Exercise>
Please restate each line of the data below exactly. Omit all images.

Data extract>
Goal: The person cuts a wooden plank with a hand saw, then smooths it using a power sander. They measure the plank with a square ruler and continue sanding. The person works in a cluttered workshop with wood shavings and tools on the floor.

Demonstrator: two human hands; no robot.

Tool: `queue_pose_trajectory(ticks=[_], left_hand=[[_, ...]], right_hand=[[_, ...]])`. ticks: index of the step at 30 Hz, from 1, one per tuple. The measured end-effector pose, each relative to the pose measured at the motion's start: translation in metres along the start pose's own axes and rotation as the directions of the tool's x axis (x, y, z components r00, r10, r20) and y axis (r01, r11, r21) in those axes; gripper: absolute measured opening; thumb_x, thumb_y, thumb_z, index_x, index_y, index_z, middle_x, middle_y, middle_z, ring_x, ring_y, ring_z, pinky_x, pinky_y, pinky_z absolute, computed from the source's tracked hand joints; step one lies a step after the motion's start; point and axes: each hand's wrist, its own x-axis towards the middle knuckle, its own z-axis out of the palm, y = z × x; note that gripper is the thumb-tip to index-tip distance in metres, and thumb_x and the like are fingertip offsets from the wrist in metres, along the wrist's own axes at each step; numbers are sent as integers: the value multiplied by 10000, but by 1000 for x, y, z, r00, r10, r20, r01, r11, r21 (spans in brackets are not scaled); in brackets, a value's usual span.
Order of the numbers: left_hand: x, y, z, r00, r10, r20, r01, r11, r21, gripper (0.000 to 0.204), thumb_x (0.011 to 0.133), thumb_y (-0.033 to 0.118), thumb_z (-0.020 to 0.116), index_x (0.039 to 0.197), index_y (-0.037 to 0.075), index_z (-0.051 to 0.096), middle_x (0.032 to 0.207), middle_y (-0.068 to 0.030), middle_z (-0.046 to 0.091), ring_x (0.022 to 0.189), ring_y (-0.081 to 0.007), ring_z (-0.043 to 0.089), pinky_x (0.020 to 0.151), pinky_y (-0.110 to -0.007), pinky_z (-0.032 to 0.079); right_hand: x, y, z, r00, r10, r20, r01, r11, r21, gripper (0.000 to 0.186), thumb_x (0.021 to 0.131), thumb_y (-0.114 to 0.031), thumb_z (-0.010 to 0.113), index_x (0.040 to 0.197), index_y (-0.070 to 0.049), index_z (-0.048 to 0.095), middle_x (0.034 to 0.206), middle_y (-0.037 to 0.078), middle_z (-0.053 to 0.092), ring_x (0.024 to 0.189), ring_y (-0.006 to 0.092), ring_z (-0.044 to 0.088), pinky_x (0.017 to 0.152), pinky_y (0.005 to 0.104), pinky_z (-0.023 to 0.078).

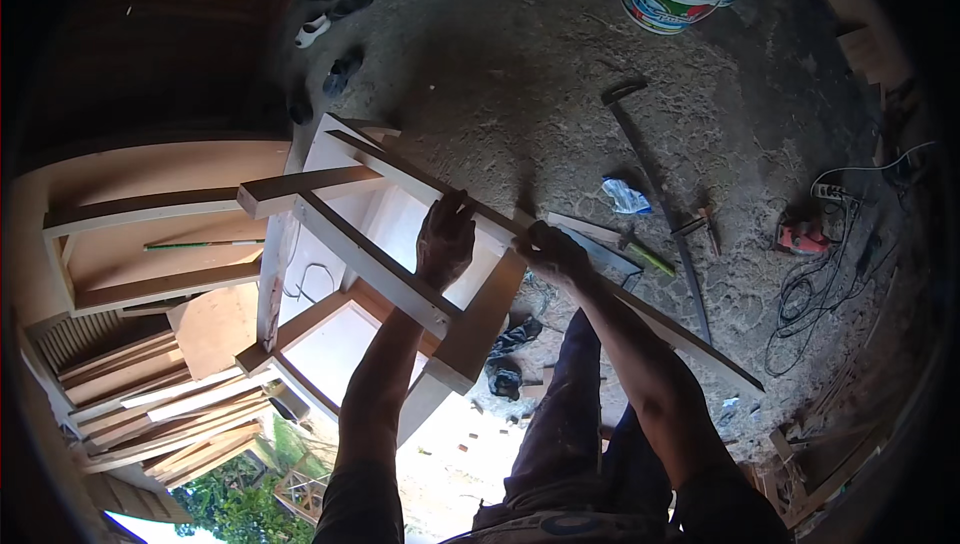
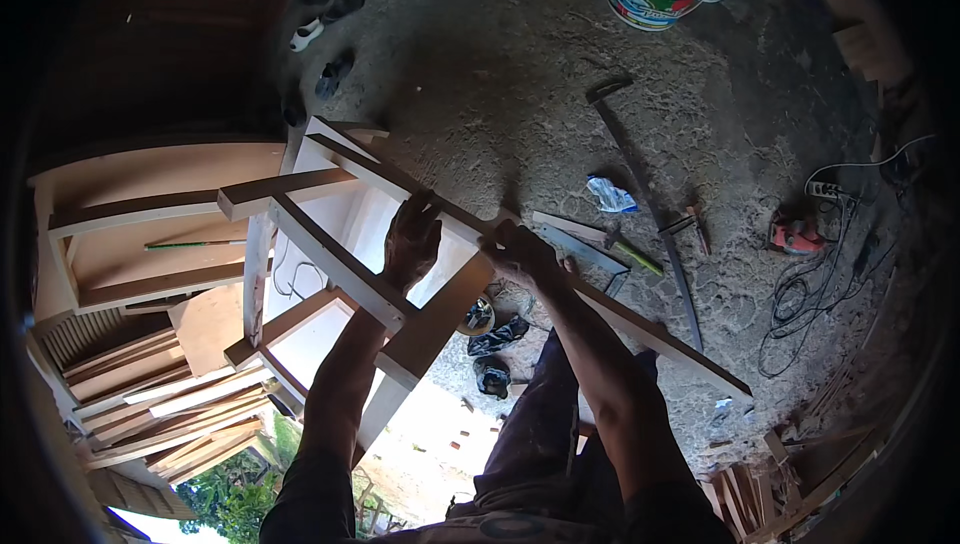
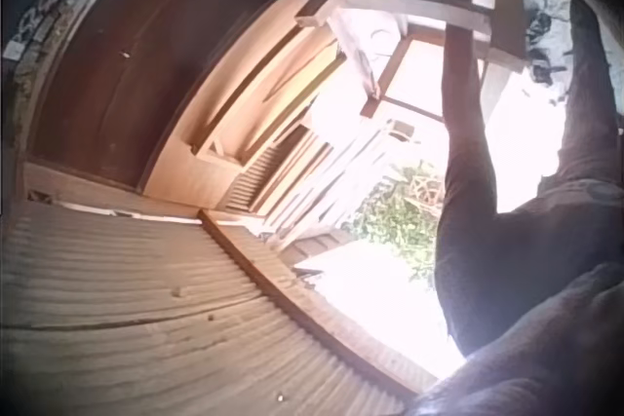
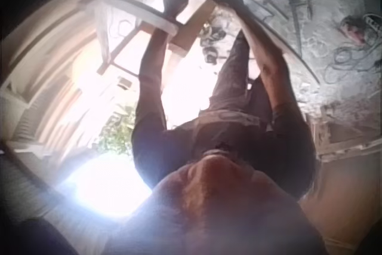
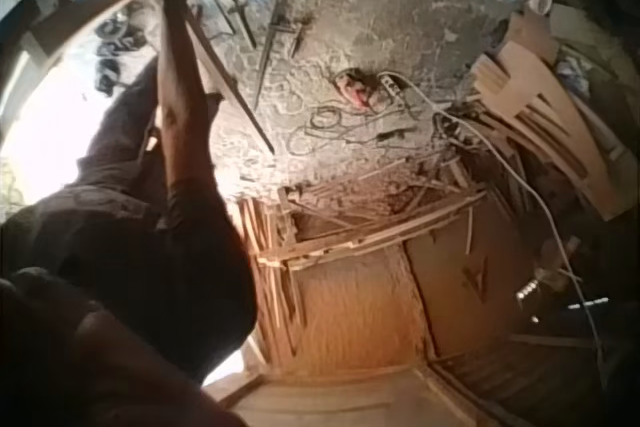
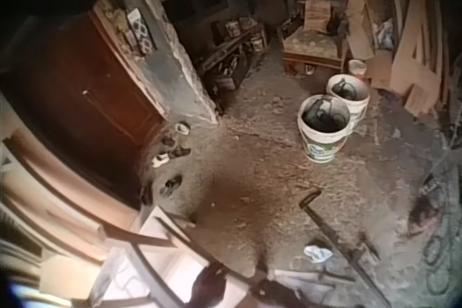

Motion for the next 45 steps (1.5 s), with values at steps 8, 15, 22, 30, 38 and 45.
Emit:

Response>
Goal: The person cuts a wooden plank with a hand saw, then smooths it using a power sander. They measure the plank with a square ruler and continue sanding. The person works in a cluttered workshop with wood shavings and tools on the floor.

Demonstrator: two human hands; no robot.

Tool: `queue_pose_trajectory(ticks=[_], left_hand=[[_, ...]], right_hand=[[_, ...]])`. ticks: index of the step at 30 Hz, from 1, one per tuple. The measured end-effector pose, each relative to the pose measured at the motion's start: translation in metres along the start pose's own axes and rotation as the directions of the tool's x axis (x, y, z components r00, r10, r20) and y axis (r01, r11, r21) in those axes; gripper: absolute measured opening; thumb_x, thumb_y, thumb_z, index_x, index_y, index_z, middle_x, middle_y, middle_z, ring_x, ring_y, ring_z, pinky_x, pinky_y, pinky_z absolute, computed from the source's tracked hand joints; step one lies a step after the motion's start; point and axes: each hand's wrist, its own x-axis towards the middle knuckle, its own z-axis out of the palm, y = z × x; note that gripper is the thumb-tip to index-tip distance in metres, and thumb_x and the like are fingertip offsets from the wrist in metres, along the wrist's own axes at each step; numbers are sent as integers: the value multiplied by 10000, but by 1000 for x, y, z, r00, r10, r20, r01, r11, r21 (spans in brackets are not scaled); in brackets, a value's usual span.
Order of the numbers: left_hand: x, y, z, r00, r10, r20, r01, r11, r21, gripper (0.000 to 0.204), thumb_x (0.011 to 0.133), thumb_y (-0.033 to 0.118), thumb_z (-0.020 to 0.116), index_x (0.039 to 0.197), index_y (-0.037 to 0.075), index_z (-0.051 to 0.096), middle_x (0.032 to 0.207), middle_y (-0.068 to 0.030), middle_z (-0.046 to 0.091), ring_x (0.022 to 0.189), ring_y (-0.081 to 0.007), ring_z (-0.043 to 0.089), pinky_x (0.020 to 0.151), pinky_y (-0.110 to -0.007), pinky_z (-0.032 to 0.079); right_hand: x, y, z, r00, r10, r20, r01, r11, r21, gripper (0.000 to 0.186), thumb_x (0.021 to 0.131), thumb_y (-0.114 to 0.031), thumb_z (-0.010 to 0.113), index_x (0.040 to 0.197), index_y (-0.070 to 0.049), index_z (-0.048 to 0.095), middle_x (0.034 to 0.206), middle_y (-0.037 to 0.078), middle_z (-0.053 to 0.092), ring_x (0.024 to 0.189), ring_y (-0.006 to 0.092), ring_z (-0.044 to 0.088), pinky_x (0.017 to 0.152), pinky_y (0.005 to 0.104), pinky_z (-0.023 to 0.078).


Motion for the next 45 steps (1.5 s), with values at steps 8, 15, 22, 30, 38 and 45.
Emit:

Nothing remains to be added to the answer.